Dari segi ekonomi, Wajib Pajak menginginkan agar beban pajak yang dipikulnya betul-betul didasarkan pada kebenaran yang objektif sesuai dengan peraturan perundang-undangan. Sebaliknya aparat pajak pada dasarnya menginginkan agar Wajib Pajak dapat memenuhi kewajiban perpajakan dengan baik, yaitu dapat melunasi pajak terutang yang seharusnya dengan benar. Dengan demikian pada hakikatnya, kebenaran objektif yang mengarah pada keadilan beban pajak itu akan dapat terwujud dengan baik manakala peraturan perundang-undangan ditafsirkan dan diimplementasikan kedua belah pihak secara benar.

Terbitnya Undang-Undang No. 14 Tahun 2002 tentang Pengadilan Pajak, setidaknya dinilai telah memenuhi keinginan tentang perlunya suatu Pengadilan Khusus yang diharapkan mampu menciptakan keadilan dan kepastian hukum. Dengan demikian Ketentuan dalan Undang-Undang Pengadilan Pajak membuka peluang agar MA dapat melakukan pengawasan untuk meluruskan melalui kasasi dan mempertimbangkan harapan pencari keadilan Wajib Pajak. Dalam Pasal 2 Undang-Undang No. 14 Tahun 2002 menggariskan bahwa “Pengadilan Pajak adalah badan peradilan yang melaksanakan kekuasaan kehakiman bagi Wajib Pajak atau Penanggungan Pajak yang mencari keadilan terhadap Sengketa Pajak.”

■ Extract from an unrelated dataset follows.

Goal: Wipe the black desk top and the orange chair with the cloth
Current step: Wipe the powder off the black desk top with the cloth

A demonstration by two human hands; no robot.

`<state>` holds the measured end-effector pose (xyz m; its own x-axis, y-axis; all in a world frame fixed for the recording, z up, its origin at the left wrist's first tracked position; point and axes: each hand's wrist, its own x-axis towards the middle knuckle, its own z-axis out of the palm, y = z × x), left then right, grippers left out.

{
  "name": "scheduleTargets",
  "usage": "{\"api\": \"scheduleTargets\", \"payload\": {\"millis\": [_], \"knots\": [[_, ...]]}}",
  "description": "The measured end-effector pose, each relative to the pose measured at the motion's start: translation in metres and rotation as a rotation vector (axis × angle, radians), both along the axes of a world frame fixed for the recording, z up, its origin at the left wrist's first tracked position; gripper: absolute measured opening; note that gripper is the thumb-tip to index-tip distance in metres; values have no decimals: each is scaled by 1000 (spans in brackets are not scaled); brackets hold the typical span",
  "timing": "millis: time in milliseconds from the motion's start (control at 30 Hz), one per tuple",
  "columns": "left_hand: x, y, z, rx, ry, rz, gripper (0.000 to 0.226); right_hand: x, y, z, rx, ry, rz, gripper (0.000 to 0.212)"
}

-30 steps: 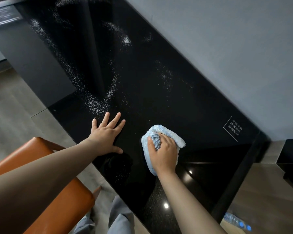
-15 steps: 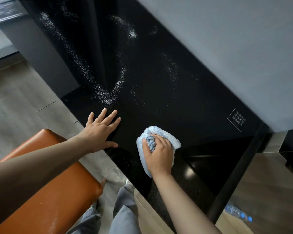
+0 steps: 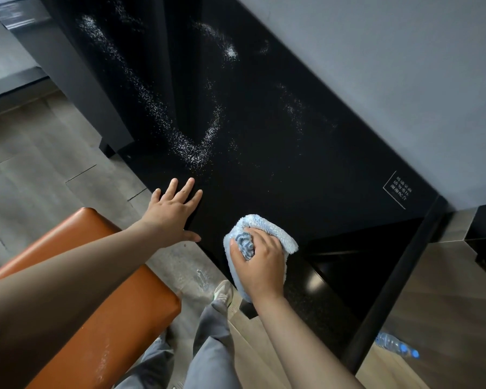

Sebagai lembaga Judicial Control, MA memiliki kewenangan dalam pengawasan terhadap tindakan pejabat administrasi negara (termasuk Dirjen Pajak berikut aparatnya), dalam hal menguji penerapan hukum atas setiap keputusan dalam bentuk Ketetapan Pajak yang dikuatkan oleh putusan Pengadilan Pajak. Walaupun keputusan Pengadilan Pajak menurut peraturan perundang-undangan dapat dibenarkan, tetapi bilamana nyata-nyata terjadi ketidakadilan, maka hal tersebut perlu diluruskan.

Adapun yang menjadi dasar MA sebagai pembinaan teknis peradilan bagi Pengadilan Pajak sebagaimana diatur dalam Pasal 5 ayat (1) dan ayat (2) Undang-Undang No. 14 Tahun 2002 yaitu “Pembinaan teknis peradilan bagi Pengadilan Pajak dilakukan oleh MA; pembinaan organisasi, administrasi dan keuangan bagi Pengadilan Pajak dilakukan oleh Departemen Keuangan.”

Sehingga Pengadilan dimaksud di sini sebagai kekuasaan kehakiman harus merdeka dari kekuasaan eksekutif guna menjamin terlaksana peradilan yang jujur dan adil.